• **Work request**: Using the data below, copy every line that contains the word "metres".

• **Records provided**:
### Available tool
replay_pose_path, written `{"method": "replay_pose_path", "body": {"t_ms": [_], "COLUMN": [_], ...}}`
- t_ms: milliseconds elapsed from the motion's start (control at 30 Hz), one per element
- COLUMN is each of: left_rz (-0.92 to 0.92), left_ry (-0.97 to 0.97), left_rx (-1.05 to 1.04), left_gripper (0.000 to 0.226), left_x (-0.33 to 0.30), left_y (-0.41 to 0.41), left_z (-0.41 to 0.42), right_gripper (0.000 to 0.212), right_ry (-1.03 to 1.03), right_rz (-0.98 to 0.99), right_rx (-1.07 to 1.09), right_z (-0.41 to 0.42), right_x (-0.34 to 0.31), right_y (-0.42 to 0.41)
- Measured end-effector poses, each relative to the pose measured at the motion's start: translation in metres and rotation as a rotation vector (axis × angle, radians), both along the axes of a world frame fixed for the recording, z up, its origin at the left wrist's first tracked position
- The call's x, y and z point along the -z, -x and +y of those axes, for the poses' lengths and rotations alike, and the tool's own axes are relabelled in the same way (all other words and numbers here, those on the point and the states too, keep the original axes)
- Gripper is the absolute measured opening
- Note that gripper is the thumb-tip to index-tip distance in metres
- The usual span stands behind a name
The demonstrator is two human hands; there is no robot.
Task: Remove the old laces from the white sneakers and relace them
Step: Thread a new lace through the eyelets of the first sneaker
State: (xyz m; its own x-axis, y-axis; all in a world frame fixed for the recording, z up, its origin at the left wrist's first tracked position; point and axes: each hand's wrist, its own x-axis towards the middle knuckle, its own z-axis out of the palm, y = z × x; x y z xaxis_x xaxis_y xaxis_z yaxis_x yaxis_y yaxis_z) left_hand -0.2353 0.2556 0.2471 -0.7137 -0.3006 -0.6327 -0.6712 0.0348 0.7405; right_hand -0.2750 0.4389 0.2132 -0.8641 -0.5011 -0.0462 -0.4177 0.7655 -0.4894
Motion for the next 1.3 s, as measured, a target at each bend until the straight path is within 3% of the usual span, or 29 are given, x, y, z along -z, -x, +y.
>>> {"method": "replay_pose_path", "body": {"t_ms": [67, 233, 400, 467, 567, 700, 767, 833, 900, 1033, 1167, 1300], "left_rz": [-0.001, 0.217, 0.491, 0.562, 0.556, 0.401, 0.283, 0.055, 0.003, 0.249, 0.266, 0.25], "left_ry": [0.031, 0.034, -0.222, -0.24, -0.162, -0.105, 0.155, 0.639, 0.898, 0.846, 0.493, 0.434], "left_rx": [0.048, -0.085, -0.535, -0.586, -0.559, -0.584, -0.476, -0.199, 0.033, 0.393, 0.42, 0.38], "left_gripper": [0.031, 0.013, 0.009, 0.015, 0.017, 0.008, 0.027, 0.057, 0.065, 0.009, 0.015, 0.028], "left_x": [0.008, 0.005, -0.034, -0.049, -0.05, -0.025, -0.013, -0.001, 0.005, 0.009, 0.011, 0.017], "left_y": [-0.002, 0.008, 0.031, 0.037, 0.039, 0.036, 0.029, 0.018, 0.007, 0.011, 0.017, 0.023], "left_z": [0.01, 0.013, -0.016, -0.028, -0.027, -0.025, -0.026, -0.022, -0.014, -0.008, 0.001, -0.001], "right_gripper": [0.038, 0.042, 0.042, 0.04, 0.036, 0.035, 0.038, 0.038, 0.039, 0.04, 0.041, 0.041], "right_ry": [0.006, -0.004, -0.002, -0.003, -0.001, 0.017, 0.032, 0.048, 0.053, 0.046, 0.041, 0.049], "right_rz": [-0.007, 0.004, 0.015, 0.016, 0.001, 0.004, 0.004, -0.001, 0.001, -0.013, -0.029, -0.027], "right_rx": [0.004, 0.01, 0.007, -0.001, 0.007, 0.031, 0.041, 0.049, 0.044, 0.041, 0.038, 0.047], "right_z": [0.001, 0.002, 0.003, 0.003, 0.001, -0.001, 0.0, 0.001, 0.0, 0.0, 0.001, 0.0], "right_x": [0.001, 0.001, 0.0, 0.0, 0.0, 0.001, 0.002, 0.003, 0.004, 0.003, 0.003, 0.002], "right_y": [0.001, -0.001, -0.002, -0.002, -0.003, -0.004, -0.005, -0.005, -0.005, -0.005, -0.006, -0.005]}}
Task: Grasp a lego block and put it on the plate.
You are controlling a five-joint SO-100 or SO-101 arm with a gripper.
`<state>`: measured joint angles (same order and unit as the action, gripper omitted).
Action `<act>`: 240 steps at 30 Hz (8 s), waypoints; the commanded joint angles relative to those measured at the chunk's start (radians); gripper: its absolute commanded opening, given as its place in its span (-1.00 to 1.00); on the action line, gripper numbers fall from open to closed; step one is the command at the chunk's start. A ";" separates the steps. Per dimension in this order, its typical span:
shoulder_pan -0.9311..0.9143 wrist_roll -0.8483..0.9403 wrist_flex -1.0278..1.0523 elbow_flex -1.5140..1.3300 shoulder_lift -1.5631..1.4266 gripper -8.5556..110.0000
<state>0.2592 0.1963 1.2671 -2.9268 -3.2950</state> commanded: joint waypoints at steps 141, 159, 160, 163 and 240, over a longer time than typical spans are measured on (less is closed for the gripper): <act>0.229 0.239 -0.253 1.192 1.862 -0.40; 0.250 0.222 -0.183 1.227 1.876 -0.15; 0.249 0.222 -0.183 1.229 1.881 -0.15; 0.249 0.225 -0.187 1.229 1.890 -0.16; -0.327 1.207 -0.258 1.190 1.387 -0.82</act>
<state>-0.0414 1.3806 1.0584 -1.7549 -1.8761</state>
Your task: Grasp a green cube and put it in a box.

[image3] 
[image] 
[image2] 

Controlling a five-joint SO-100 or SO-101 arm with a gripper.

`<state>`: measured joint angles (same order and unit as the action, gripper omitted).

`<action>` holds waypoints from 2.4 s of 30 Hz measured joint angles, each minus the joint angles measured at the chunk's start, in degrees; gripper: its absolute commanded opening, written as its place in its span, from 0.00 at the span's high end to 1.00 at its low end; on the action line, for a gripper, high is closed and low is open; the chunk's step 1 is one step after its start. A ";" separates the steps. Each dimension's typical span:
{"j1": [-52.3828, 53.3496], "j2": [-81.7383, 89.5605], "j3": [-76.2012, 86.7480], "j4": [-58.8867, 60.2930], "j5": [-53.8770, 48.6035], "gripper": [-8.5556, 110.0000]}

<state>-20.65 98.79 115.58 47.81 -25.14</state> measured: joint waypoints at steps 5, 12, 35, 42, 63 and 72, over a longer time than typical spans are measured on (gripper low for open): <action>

• **Written solution**:
- Measured end-effector poses, each relative to the pose measured at the motion's start: translation in metres and rotation as a rotation vector (axis × angle, radians), both along the axes of a world frame fixed for the recording, z up, its origin at the left wrist's first tracked position
- Note that gripper is the thumb-tip to index-tip distance in metres

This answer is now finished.